The Consequences of Stigmatization
The researchers who worked for years developing Acyclovir were probably well-intentioned: they developed a medication which managed several rare and potentially deadly diseases that had gone ignored. Dr. Fred Rapp spent his life’s work searching for a link between herpes viruses and cancer, and genuinely believed that the virus was a secret menace to public health, however misguided that was.
Today, the herpes industry is worth almost $5 billion annually, with cold sore suppressants collectively exceeding sales of Aspirin and Tylenol. Herpes treatment is so lucrative that market research firms publish reports forecasting industry growth. If you’re looking for investment opportunities, economists predict a 36% growth in sales by 2023.

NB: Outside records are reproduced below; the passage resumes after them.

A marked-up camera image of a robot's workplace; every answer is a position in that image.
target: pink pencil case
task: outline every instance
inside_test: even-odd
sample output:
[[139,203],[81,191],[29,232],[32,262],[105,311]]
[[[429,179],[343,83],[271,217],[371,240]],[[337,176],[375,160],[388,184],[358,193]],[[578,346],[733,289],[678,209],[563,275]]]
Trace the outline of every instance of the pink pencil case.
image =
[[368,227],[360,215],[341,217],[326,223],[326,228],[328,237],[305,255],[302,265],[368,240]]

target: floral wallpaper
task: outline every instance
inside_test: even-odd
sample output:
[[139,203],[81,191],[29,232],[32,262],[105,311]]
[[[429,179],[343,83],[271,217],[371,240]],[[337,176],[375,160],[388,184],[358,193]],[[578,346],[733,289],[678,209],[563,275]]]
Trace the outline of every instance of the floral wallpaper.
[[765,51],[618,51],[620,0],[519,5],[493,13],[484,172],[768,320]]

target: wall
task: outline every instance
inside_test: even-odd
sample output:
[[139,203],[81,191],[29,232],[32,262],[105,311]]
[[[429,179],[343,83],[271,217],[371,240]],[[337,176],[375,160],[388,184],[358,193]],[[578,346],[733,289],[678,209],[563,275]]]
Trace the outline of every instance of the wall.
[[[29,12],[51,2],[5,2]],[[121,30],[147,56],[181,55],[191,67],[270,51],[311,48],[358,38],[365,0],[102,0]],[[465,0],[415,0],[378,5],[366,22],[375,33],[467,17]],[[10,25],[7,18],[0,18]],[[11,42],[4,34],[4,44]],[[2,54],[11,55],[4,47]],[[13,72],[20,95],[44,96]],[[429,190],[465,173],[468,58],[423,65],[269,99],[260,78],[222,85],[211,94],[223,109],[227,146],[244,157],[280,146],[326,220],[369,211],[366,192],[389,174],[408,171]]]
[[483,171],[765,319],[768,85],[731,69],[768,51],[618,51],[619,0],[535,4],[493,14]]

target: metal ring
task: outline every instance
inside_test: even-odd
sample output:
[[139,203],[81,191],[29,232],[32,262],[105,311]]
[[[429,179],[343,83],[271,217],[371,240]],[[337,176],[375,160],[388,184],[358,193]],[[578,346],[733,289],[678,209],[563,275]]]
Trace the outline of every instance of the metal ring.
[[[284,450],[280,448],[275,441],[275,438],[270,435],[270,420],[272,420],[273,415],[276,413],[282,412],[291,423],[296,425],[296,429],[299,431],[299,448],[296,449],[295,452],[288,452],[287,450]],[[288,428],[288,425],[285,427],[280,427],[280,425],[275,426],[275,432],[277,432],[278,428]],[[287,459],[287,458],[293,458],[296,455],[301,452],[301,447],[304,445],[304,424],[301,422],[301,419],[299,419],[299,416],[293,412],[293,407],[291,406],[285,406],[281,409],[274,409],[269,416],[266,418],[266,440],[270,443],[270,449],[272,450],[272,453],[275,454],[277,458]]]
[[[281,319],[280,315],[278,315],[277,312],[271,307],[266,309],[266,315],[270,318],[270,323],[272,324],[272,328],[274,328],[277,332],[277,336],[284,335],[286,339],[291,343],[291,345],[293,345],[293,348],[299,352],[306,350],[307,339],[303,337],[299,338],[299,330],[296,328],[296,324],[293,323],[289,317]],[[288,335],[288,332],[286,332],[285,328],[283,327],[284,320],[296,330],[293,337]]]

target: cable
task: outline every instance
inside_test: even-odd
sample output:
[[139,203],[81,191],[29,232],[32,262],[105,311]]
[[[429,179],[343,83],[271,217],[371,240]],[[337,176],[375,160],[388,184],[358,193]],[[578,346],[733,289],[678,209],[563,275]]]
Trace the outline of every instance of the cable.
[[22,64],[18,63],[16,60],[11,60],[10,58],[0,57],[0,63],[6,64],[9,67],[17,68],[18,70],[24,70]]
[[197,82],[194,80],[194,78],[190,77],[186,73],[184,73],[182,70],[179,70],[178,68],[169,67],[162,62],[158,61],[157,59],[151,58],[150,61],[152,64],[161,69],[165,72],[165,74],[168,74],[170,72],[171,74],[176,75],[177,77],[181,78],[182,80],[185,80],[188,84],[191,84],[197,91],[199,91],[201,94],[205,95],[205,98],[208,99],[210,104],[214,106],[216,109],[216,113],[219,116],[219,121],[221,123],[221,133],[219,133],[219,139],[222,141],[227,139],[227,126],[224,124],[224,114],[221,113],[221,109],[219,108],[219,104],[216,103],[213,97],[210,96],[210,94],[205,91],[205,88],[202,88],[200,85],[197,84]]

However, as a result of rebranding herpes as a life ruining STD, people contemplated or even committed suicide believing that their lives were over, left loving marriages and relationships because they thought their partners had cheated, developed depression and anxiety disorders, had medically unnecessary C-sections, and chose not to have the families they wanted out of fear of killing their newborn babies. In truth, the most severe consequence of a herpes diagnosis is emotional distress. The CDC now recommends against testing patients for herpes because “the risk of shaming and stigmatizing people outweighs the potential benefits,” even if it might prevent transmission, and that’s coming from an organization whose entire purpose is stopping the spread of diseases. But hey, just ask the beauty industry--making people feel terrible about themselves is great for business.